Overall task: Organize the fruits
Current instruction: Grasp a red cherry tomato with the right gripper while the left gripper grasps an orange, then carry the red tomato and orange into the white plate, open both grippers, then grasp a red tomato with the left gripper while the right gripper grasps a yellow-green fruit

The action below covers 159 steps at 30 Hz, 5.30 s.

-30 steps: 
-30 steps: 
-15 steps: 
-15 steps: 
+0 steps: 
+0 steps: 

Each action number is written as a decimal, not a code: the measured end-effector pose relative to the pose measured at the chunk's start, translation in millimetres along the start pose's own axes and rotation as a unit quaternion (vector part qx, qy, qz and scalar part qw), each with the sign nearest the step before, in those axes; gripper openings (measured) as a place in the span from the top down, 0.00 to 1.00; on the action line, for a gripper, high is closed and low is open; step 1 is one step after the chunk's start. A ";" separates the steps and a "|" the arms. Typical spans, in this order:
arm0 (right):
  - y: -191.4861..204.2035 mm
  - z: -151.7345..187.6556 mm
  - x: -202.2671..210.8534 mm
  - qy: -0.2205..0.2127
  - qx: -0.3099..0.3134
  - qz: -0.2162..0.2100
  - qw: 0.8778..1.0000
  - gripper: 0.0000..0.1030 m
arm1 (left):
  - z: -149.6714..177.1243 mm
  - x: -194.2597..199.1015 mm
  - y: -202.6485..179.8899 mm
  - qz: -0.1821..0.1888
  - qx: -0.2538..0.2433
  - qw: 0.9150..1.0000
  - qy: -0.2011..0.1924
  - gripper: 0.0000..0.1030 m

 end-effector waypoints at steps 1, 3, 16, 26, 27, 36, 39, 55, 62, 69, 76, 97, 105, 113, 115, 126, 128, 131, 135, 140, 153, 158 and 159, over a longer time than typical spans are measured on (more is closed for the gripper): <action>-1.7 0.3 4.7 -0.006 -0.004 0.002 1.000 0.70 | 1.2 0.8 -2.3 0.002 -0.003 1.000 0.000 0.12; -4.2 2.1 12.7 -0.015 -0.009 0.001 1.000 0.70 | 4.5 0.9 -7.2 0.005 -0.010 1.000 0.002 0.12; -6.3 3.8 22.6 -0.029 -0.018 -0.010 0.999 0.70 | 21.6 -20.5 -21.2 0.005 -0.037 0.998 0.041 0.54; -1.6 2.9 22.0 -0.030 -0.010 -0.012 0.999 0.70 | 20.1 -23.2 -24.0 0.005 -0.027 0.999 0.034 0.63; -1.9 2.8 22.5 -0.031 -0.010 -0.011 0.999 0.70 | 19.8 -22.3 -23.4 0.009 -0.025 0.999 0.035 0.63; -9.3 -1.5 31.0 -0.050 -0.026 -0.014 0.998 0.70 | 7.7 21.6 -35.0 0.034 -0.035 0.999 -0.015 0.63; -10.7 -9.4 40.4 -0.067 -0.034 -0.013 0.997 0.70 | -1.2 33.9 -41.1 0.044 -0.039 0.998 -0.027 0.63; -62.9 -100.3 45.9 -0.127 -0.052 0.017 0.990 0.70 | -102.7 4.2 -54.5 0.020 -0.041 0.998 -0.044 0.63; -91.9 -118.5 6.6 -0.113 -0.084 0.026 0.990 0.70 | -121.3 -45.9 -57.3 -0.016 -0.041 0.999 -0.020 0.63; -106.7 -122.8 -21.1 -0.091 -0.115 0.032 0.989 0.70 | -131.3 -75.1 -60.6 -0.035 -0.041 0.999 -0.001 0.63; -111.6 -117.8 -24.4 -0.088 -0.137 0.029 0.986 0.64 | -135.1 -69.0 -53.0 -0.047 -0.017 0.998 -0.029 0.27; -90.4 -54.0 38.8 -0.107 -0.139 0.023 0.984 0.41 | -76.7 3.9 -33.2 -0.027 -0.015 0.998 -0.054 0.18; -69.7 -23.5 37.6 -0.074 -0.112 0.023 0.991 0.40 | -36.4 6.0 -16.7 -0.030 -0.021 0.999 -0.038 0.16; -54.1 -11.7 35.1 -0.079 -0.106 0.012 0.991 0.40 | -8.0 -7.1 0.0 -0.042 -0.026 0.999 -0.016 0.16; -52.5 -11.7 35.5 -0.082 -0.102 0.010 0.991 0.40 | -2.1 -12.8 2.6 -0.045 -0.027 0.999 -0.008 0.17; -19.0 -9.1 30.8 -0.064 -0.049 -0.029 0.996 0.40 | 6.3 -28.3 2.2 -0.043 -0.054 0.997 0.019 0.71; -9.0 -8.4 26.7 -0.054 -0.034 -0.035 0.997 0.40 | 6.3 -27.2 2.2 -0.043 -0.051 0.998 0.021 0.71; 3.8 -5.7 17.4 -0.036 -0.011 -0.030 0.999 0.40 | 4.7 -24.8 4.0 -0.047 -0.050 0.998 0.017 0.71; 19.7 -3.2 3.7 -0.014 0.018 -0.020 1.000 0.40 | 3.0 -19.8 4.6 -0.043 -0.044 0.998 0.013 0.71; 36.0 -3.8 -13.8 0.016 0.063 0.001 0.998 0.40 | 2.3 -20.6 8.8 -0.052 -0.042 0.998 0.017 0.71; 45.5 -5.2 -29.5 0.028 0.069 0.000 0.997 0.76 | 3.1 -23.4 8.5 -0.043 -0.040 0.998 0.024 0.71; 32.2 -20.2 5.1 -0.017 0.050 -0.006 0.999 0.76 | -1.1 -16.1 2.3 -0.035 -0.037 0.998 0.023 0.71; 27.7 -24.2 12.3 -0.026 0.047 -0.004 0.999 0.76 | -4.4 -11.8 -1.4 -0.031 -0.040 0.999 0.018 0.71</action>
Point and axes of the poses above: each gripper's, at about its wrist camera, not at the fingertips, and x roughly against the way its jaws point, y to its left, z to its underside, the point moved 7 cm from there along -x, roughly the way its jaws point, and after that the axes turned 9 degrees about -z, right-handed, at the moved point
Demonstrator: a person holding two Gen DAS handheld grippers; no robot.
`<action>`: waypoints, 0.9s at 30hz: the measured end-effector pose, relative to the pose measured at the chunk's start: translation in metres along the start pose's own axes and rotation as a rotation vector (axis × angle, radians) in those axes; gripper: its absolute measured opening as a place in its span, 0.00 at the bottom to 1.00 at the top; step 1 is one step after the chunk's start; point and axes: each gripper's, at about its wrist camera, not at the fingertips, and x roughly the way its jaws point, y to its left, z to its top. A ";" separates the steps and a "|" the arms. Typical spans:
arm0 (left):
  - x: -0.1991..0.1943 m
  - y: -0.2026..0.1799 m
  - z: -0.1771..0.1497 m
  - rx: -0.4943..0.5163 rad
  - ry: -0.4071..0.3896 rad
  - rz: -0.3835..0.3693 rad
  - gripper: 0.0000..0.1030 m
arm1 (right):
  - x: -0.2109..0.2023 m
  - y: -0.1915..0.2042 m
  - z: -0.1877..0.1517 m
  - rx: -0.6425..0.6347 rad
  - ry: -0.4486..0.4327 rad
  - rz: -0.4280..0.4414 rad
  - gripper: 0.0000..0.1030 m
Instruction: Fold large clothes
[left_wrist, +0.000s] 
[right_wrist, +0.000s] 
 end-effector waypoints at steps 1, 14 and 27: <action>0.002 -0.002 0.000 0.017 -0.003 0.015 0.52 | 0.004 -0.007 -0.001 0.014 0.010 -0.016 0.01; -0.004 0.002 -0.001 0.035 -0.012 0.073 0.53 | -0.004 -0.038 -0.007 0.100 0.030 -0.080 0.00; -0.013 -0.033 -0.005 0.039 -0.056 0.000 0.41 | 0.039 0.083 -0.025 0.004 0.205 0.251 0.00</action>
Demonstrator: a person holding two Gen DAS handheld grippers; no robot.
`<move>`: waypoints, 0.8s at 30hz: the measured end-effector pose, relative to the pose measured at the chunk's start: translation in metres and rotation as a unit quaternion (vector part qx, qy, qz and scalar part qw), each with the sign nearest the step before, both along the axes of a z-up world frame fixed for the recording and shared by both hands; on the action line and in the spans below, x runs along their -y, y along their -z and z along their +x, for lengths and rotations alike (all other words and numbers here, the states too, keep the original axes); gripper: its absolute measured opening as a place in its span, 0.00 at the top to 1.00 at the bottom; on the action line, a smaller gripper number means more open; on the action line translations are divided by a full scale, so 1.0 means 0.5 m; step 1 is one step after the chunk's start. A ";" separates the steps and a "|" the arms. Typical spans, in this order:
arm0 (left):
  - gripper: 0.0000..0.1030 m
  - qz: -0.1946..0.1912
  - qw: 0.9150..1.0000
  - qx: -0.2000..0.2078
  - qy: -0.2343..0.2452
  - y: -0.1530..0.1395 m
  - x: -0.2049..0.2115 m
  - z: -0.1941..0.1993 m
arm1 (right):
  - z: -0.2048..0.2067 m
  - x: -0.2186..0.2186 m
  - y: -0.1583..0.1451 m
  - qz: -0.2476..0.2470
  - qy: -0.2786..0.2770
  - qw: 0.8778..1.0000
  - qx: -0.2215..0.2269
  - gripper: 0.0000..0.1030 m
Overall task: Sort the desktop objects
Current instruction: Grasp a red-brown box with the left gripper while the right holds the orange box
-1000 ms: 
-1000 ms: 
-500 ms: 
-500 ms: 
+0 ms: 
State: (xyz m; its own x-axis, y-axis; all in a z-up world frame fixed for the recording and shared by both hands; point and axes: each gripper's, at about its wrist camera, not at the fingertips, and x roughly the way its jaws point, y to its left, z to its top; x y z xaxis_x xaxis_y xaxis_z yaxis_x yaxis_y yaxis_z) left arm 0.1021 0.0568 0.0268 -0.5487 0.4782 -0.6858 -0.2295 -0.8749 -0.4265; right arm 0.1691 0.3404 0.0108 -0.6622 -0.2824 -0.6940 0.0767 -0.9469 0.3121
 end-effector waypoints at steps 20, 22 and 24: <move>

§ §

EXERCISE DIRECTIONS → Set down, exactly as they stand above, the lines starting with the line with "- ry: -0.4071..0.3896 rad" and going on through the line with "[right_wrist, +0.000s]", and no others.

EXERCISE RESULT →
  - ry: -0.4071..0.3896 rad
  - rz: -0.3835..0.3693 rad
  - gripper: 0.0000..0.1030 m
arm1 (right):
  - x: -0.2109..0.2023 m
  - y: -0.1915..0.2042 m
  - z: -0.1877..0.1517 m
  - rx: -0.6425..0.6347 rad
  - ry: -0.4486..0.4327 rad
  - rz: -0.4280..0.4414 rad
  - gripper: 0.0000..0.1030 m
Instruction: Fold large clothes
[left_wrist, +0.000s] 
[right_wrist, +0.000s] 

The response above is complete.